Project Description

Web Site Analyzer


As was the case with PAD1 and PAD2, a significant portion of the work that you do for this course will involve you writing programs. Here again the nature of what you write is going to change. It will retain some of the features of what you did in PAD2 in that you will be working on a single large project for the entire semester. This time that project might not be quite so cohesive because the demands on the material that we have to cover are a bit more specific. Also, this time you will be doing your work in small groups. You will be working with the same group over the entire semester. This is because the scope of what you will be doing is a bit larger than what can be expected from an individual. Also, it will help to teach you to deal with cooperation in your coding which is essential in professional programming.

In order to see the real advantages of different data structures on a modern computer, you have to have a large data set. These machines don't care if you do something that is O(n^2) or even O(n^3) when n is less than 1000 in size. However, if n becomes 100,000+ then the importance of good data structures grows significantly. The problem with this is that somehow you have to get a large data set to play with. I didn't feel like typing one up, nor did I think it would be a good use of your time to do that. I also don't see much point in having you deal with randomly generated data because it has no inherent meaning. Fortunately, there is a huge repository of data that exists for us known as the world-wide-web. It already exists, it has meaning, and it is certainly big enough to not only stress, but completely kill a single computer if you don't use very intelligent algorithms and data structures. The only thing you have to do is write code that can help "harvest" this data for you. Once you have harvested it, you will be able to play lots of games with the processing of it and see what types of data structures are most ideal for the process. Inevitably you will also pick up a deeper understanding of the Java and C++ programming languages as you go.

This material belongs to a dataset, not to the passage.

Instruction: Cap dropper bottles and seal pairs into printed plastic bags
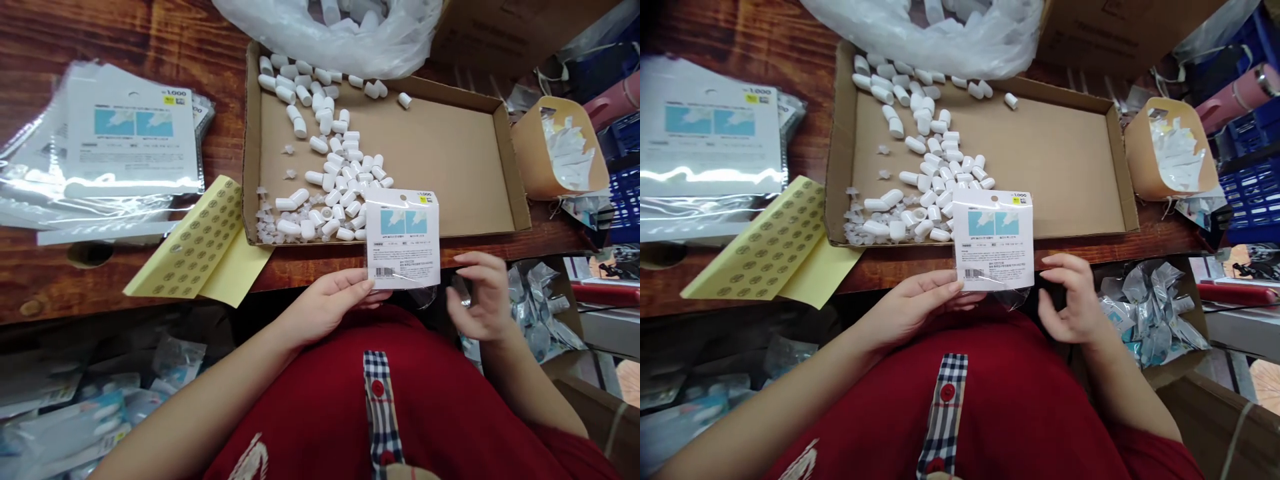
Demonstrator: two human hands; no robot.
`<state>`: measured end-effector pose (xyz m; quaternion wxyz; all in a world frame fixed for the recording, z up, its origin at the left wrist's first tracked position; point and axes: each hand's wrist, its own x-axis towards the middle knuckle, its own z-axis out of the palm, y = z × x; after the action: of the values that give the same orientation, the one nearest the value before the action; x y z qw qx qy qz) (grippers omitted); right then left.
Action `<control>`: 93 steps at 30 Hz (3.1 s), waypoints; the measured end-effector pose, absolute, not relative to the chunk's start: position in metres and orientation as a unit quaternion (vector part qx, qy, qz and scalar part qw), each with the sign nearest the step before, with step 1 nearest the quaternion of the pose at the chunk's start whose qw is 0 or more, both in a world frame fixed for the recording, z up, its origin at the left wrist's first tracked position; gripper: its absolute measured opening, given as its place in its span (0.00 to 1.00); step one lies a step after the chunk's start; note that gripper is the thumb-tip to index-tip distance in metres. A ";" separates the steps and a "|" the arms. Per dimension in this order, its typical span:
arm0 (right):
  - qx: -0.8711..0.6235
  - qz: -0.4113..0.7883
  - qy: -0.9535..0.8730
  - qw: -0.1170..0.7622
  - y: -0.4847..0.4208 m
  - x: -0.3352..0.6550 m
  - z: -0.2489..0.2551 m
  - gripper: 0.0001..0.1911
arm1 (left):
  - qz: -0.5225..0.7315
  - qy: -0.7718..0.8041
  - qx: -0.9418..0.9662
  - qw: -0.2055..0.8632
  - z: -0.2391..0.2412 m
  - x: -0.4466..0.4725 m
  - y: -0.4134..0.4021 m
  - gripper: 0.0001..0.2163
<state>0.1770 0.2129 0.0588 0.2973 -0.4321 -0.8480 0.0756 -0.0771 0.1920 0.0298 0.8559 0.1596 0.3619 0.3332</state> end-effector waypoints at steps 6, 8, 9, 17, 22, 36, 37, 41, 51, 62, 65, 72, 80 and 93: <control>-0.410 -0.015 -0.815 0.410 0.204 0.170 0.019 0.19 | 0.341 0.391 0.157 0.840 0.034 -0.069 0.191 0.15; -0.416 0.004 -0.799 0.433 0.207 0.167 0.018 0.14 | 0.339 0.399 0.161 0.836 0.037 -0.067 0.190 0.14; -0.413 0.019 -0.796 0.442 0.208 0.167 0.018 0.13 | 0.337 0.403 0.162 0.835 0.039 -0.066 0.190 0.14; -0.422 0.185 -0.727 0.510 0.198 0.168 0.018 0.12 | 0.345 0.406 0.181 0.827 0.039 -0.062 0.188 0.14; -0.462 0.363 -0.619 0.521 0.192 0.165 0.020 0.04 | 0.341 0.399 0.216 0.823 0.033 -0.066 0.185 0.16; -0.520 0.651 -0.408 0.374 0.179 0.164 0.013 0.11 | 0.308 0.384 0.246 0.835 0.011 -0.076 0.175 0.15; -0.518 0.651 -0.406 0.379 0.179 0.165 0.011 0.11 | 0.308 0.388 0.248 0.833 0.012 -0.076 0.175 0.15; -0.520 0.640 -0.387 0.412 0.178 0.163 0.009 0.14 | 0.324 0.427 0.250 0.807 0.019 -0.069 0.181 0.17; -0.501 0.688 -0.324 0.413 0.181 0.164 0.006 0.15 | 0.265 0.515 0.227 0.783 0.031 -0.058 0.194 0.20; -0.454 0.795 -0.193 0.351 0.189 0.164 -0.011 0.17 | 0.238 0.552 0.174 0.780 0.021 -0.075 0.184 0.20; -0.416 0.827 -0.198 0.322 0.192 0.165 -0.012 0.19 | 0.229 0.565 0.174 0.774 0.022 -0.083 0.181 0.19; -0.308 0.900 -0.222 0.213 0.207 0.161 -0.008 0.17 | 0.263 0.489 0.166 0.815 0.024 -0.087 0.177 0.17; -0.192 0.921 -0.279 0.190 0.222 0.149 0.019 0.15 | 0.274 0.447 0.178 0.833 0.035 -0.097 0.179 0.19; -0.249 0.828 -0.455 0.214 0.268 0.119 0.104 0.05 | 0.403 0.301 0.150 0.851 0.073 -0.109 0.213 0.16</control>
<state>0.1191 0.2679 0.1040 0.2142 -0.2493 -0.4549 0.8276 -0.1090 0.2134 0.0728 0.8509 0.1499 0.3014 0.4034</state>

Below you will find links to the descriptions of each of the assignments. Each assignment will include two parts which I refer to as the application part and the data structure part. The two will work together to give you a full application. You will have a large amount of control over the design of both of these parts though some pieces of the data structure part will be more uniformly defined to enable me to systematically test them. I expect that each part will also be written in a different language. Part of your task with this project is getting the two pieces to work together. The application can be written in C++ or Java. However, I believe that given the requirements you will find it much easier to do in Java. The Data structure part MUST be written in C++. You can write a version of some of the data structures in Java if that helps your design, but you must get them working in C++ for credit.

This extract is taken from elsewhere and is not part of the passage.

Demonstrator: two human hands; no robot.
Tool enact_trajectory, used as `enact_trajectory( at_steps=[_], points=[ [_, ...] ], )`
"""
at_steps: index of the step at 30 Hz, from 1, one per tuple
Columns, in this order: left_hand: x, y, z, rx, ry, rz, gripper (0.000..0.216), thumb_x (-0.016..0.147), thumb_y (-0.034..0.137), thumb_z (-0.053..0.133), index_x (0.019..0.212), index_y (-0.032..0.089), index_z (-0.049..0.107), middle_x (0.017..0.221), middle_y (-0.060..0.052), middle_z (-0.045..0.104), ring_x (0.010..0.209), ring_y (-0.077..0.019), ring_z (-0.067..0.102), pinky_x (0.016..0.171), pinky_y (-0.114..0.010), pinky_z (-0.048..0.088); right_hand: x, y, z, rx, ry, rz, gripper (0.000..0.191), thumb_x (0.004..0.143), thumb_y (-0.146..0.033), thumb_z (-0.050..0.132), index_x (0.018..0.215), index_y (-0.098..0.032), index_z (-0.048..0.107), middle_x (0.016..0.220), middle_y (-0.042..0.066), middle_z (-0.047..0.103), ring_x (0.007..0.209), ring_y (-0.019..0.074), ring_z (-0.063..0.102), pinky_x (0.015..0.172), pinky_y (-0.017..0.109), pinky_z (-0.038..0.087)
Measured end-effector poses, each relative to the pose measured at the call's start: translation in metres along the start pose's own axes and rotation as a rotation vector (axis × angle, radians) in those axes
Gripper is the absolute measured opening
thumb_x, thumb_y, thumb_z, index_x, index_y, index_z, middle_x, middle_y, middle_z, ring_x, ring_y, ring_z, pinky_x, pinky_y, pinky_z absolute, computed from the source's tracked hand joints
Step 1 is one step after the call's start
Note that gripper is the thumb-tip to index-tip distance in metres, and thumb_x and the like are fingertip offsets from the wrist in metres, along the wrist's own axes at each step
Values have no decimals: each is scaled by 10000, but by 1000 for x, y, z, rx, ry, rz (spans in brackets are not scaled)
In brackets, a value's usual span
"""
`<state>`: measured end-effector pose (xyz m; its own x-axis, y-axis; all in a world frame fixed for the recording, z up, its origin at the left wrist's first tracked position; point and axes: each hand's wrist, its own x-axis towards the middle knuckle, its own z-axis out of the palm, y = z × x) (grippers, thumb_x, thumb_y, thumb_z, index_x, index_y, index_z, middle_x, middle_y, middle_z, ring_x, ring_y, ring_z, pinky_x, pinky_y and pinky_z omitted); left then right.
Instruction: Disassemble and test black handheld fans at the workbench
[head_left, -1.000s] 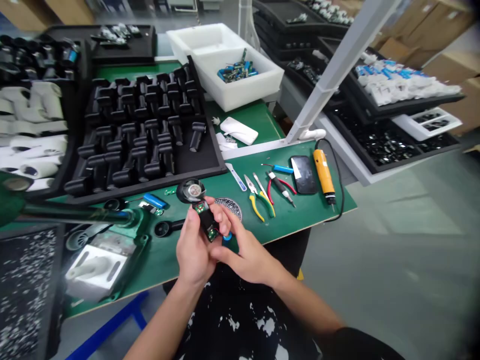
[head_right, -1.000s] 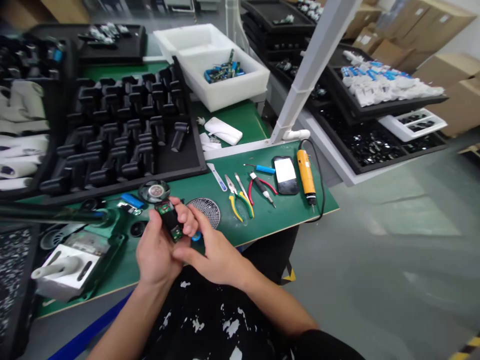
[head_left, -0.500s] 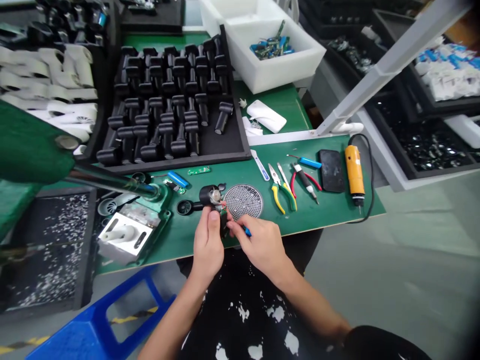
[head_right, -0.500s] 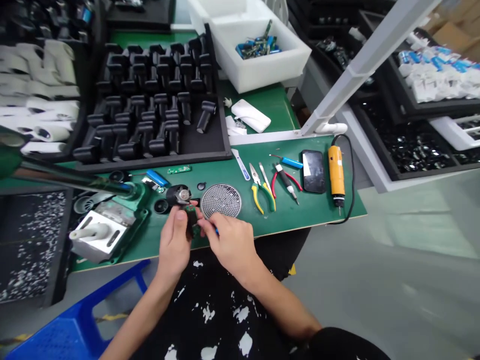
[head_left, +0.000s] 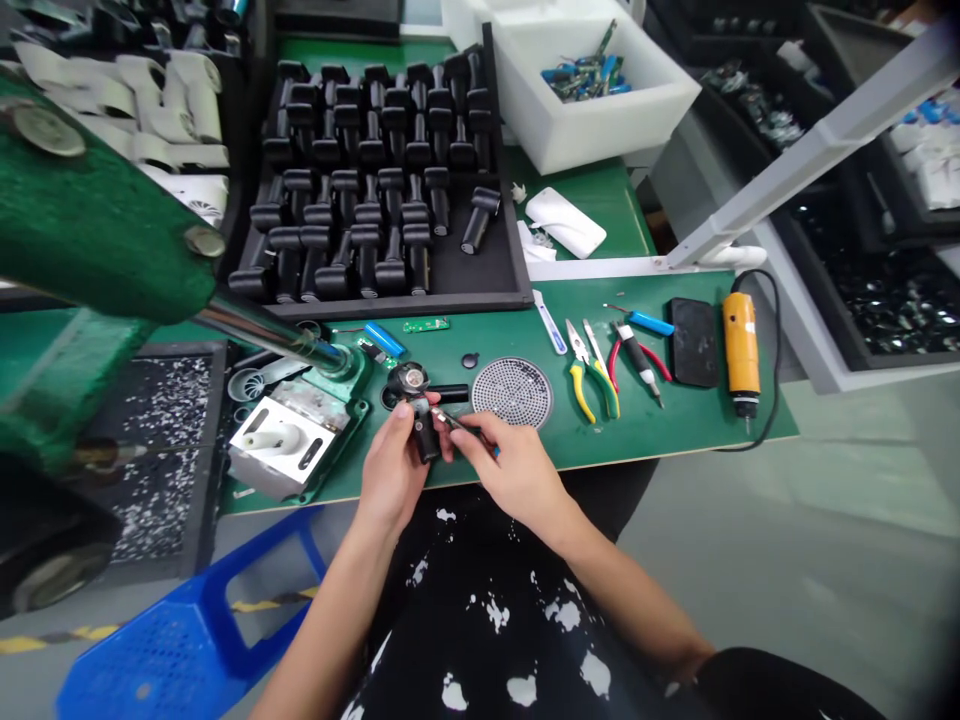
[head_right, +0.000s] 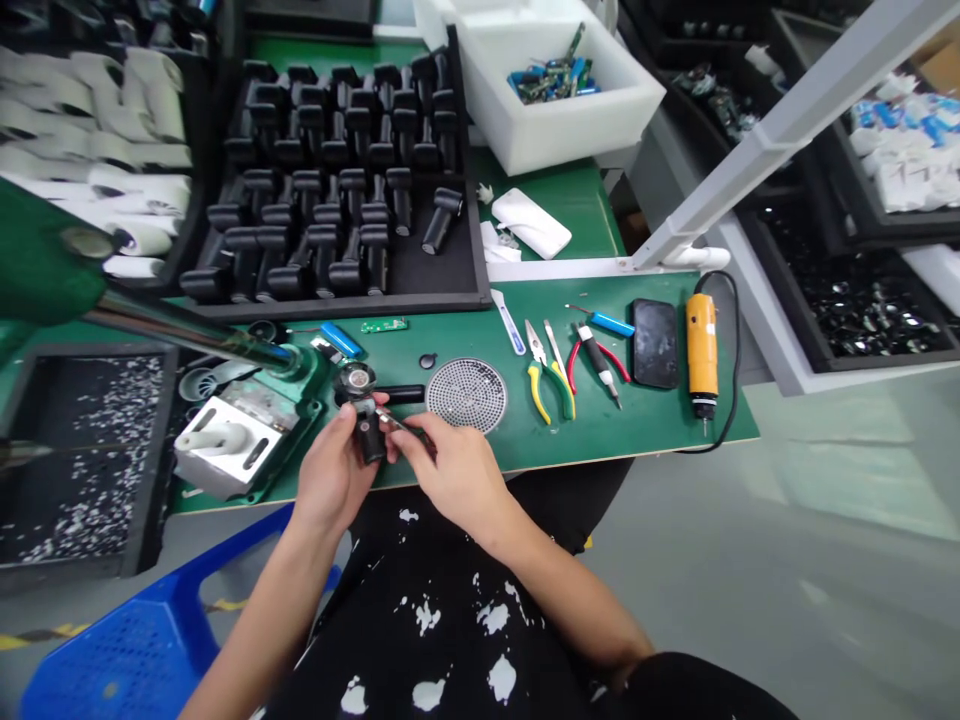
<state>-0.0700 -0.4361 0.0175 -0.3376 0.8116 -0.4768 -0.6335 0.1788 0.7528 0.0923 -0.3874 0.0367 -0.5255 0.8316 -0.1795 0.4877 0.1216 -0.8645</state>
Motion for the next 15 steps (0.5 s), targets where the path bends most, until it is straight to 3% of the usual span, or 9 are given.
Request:
enact_trajectory(
  at_steps=[4,11,15],
  points=[
    [13,2,3,-30,-68,-16,381,982,430,668,1173,108,743,787,-44,634,657,-158,617,557,-266,526,1,5,1,20,21,10,355,1121,-439,398,946,-244,637,707,-20,635,619,145,579,647,299,399],
    [46,11,22,-13,-212,-34,385,1003,396,566,1174,85,717,739,-5,521,576,-109,496,536,-237,452,14,16,4,-186,160,-27,284,1108,-404,420,949,-245,594,842,9,679,759,190,637,685,310,389],
    [49,14,29,81,-266,-35,391,920,415,511,1100,111,679,707,37,395,512,-90,337,436,-205,302,20,22,-5,-10,170,-69,291,1108,-390,436,953,-237,630,875,7,700,807,176,649,746,300,442]
  ],
)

I strongly recommend that you read through as much description of all the assignments as is posted at the very beginning. This is because you should tailor your design so that it allows you to make the extensions that will come up in later assignments. Some designs will make the end of the semester more difficult than others.

Data Structures: As the title implies, one of the major objectives of this course is to teach you about various data structures. This includes having you implement and use a number of them. These data structures will be used to help you search through and perform analysis on the data that you gather from the web. Some of these analyses will be quite involved and might require a significant amount of time. This is part of the reason that you are writing this code in C++ instead of Java. Not only does it force you to learn the language, C++ is typically faster for large scale data processing.

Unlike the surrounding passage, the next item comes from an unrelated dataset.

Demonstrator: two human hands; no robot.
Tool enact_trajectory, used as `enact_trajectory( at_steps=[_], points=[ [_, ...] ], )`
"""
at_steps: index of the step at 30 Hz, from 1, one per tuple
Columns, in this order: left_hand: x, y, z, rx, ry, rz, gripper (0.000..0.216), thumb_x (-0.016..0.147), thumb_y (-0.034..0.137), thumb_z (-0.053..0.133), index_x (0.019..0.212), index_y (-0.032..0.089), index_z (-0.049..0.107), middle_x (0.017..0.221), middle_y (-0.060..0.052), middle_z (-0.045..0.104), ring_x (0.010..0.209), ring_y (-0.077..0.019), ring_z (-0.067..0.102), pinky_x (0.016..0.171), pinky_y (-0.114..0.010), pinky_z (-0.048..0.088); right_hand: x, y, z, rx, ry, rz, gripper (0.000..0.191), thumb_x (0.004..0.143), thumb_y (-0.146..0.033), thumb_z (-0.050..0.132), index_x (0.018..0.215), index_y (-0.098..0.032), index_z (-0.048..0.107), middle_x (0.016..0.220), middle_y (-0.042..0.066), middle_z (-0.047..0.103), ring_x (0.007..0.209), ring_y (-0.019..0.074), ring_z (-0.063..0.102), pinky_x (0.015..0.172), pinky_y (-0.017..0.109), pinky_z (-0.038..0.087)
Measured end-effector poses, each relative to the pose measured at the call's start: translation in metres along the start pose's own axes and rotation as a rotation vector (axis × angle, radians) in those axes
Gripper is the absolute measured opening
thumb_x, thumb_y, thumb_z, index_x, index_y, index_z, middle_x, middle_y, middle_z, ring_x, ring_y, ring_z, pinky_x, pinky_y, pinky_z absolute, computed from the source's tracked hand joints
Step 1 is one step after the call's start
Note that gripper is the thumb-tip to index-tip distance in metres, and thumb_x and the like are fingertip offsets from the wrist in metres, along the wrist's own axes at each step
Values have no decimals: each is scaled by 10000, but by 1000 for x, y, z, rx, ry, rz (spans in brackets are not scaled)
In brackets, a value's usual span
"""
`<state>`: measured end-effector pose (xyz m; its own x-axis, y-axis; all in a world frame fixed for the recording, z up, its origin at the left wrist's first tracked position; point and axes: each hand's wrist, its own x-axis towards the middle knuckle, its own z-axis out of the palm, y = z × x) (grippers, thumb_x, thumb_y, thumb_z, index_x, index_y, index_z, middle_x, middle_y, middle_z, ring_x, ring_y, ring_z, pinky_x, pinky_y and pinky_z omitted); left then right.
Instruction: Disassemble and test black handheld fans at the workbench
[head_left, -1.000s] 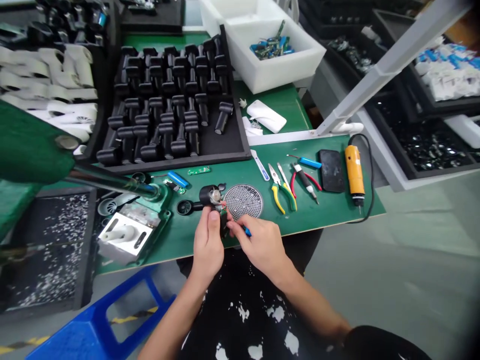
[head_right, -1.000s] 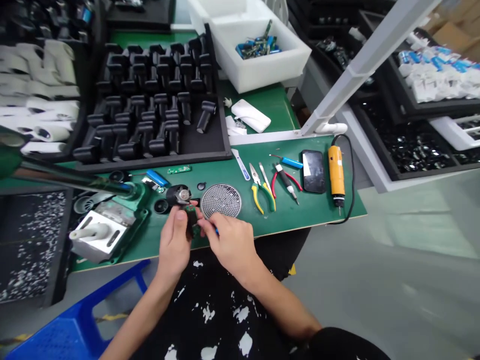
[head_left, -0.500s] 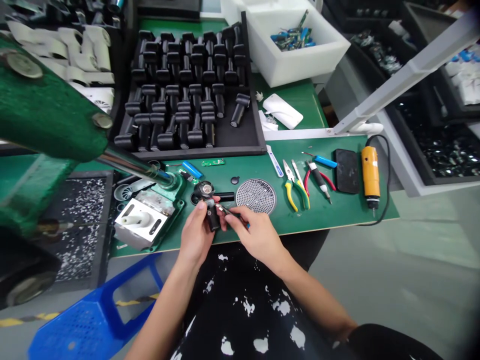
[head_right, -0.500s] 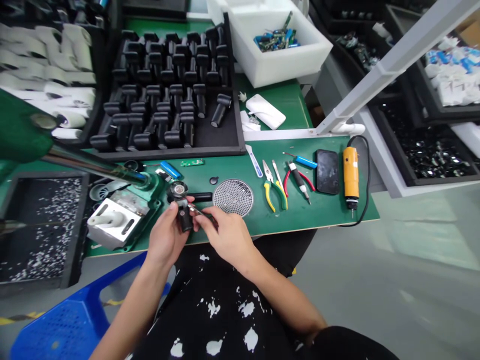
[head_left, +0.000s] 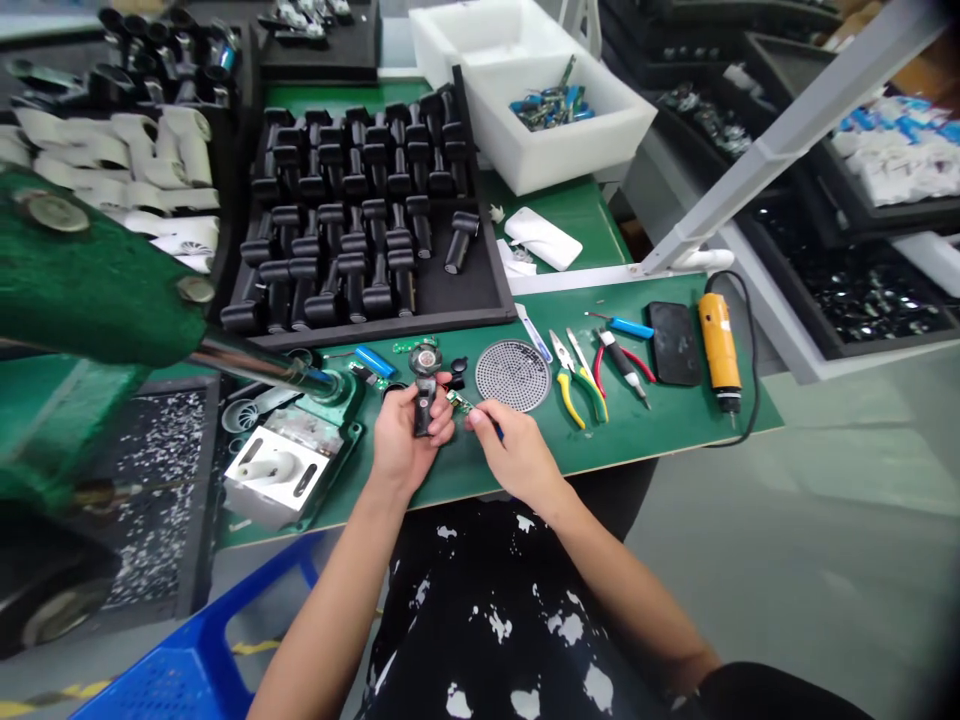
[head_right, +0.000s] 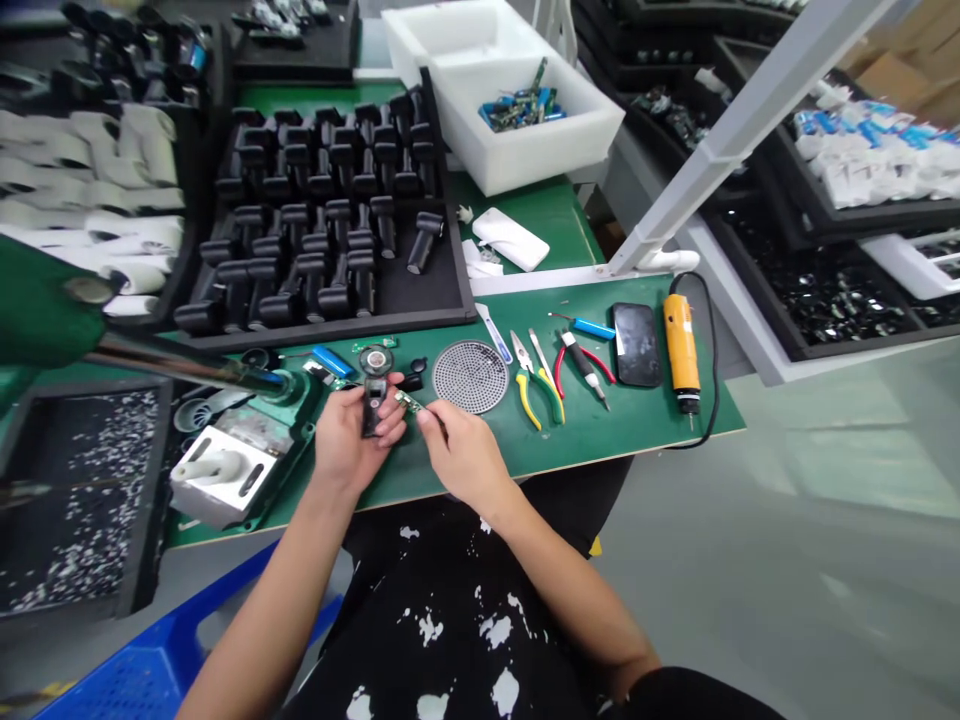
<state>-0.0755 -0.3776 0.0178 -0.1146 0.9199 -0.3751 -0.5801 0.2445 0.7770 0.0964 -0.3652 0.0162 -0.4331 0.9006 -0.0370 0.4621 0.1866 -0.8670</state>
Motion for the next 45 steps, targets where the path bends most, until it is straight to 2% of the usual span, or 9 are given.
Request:
enact_trajectory(
  at_steps=[9,14,18,23,30,35,38,41,45],
  points=[
    [-37,-8,-12,599,223,70,219,951,428,635,896,219,668,757,-19,599,646,-177,524,552,-266,332,-16,7,-24,92,-15,35,289,1067,-385,547,908,-221,724,844,12,710,802,173,648,753,312,463],
    [-39,1,-26,1326,213,232,197,967,399,627,861,245,691,820,-30,627,726,-214,551,651,-314,329,-29,9,-27,354,-294,235,311,1025,-457,614,943,-212,787,861,34,731,760,180,700,743,328,546],
    [-29,0,-29,1331,105,279,151,952,405,680,987,263,716,866,-21,686,765,-216,606,697,-320,396,-43,7,-4,825,-517,469,346,973,-513,685,978,-171,732,857,61,788,769,201,785,778,332,602],
    [-13,4,-23,1424,76,403,176,951,416,704,1005,284,808,1041,-51,686,977,-250,643,814,-344,449,-41,-7,29,1129,-382,518,368,951,-539,718,1060,-221,569,939,77,822,875,230,820,855,354,607],
    [-28,38,-18,1278,157,545,241,1034,368,587,1092,227,774,1125,-64,706,995,-228,674,922,-335,492,-4,-17,52,1212,-194,425,384,909,-529,763,1075,-259,545,906,9,786,887,205,799,897,351,599],
    [-37,33,-23,1286,83,336,300,994,491,637,1094,239,763,1090,-51,731,924,-230,678,785,-310,506,11,-20,64,994,-163,308,359,953,-579,660,1107,-255,656,1046,23,769,980,201,755,894,337,606],
    [-28,23,-26,1242,82,293,324,967,525,663,1104,247,759,1124,-56,755,958,-248,697,779,-310,506,7,-20,40,709,-221,171,328,1021,-508,579,1203,-271,714,1121,20,780,1024,196,742,977,367,580],
    [-22,18,-24,1124,52,178,344,952,560,671,1092,253,742,1073,-56,787,906,-251,736,757,-314,525,-2,-10,-21,353,-181,108,267,1003,-457,637,1174,-294,762,1083,14,805,947,198,754,919,370,589],
    [-23,22,-17,1192,33,131,338,965,565,638,1071,256,726,902,-36,786,686,-215,699,656,-307,493,-1,27,-118,-135,484,225,313,1045,-472,536,1065,-230,733,900,65,777,823,221,734,828,386,570]
  ],
)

Application: This part of the project will include a GUI to interact with the user and the program as a whole and a web spider that will go out and collect that data that you will be analyzing. The spider will need to be able to visit multiple web pages and pull information off of them. It will then save this information in some format. You can choose whether this will be done in a Java binary format (which makes it much harder to read in C++), in a C++ binary format (which makes it harder for Java), or as a text file (which can be hard for Java and slow for both). You can put things in binary files that are only accessed by one language. At least one assignment will require you to do this in C++ with direct access files. It will be very difficult to read those files from Java, but that won't matter because they will only be used by C++.

Interfacing the two: One of the big challenges of this project is that you have to get the data structures code and the application code to communicate. If you write your application in C++ this isn't a big problem, but writing a web spider and a GUI in portable C++ code is a fairly formidable task. The two main methods that you could use to do this are to have separate programs that communicate with one another via shared format data files, or having the routines in one language directly call those in the other. The former can most easily be implemented using text files and could be nicely implemented using XML. The second method would require the use of Java Native Interface (JNI). Both of these are advanced topics that you will be expected to research a bit. How you do this is also a significant part of the decisions you have to make as part of your design.

Extra Credit: For every assignment there will be the possibility of getting extra credit. Some of it is particular to the description of the assignment, but in addition to that I will give extra credit to the group that produces the fastest data structures for completing a given set of tasks. I will also give extra credit points to the group that I feel has the strongest design or the easiest to use application. Using portable technologies like XML will help your group in the latter area.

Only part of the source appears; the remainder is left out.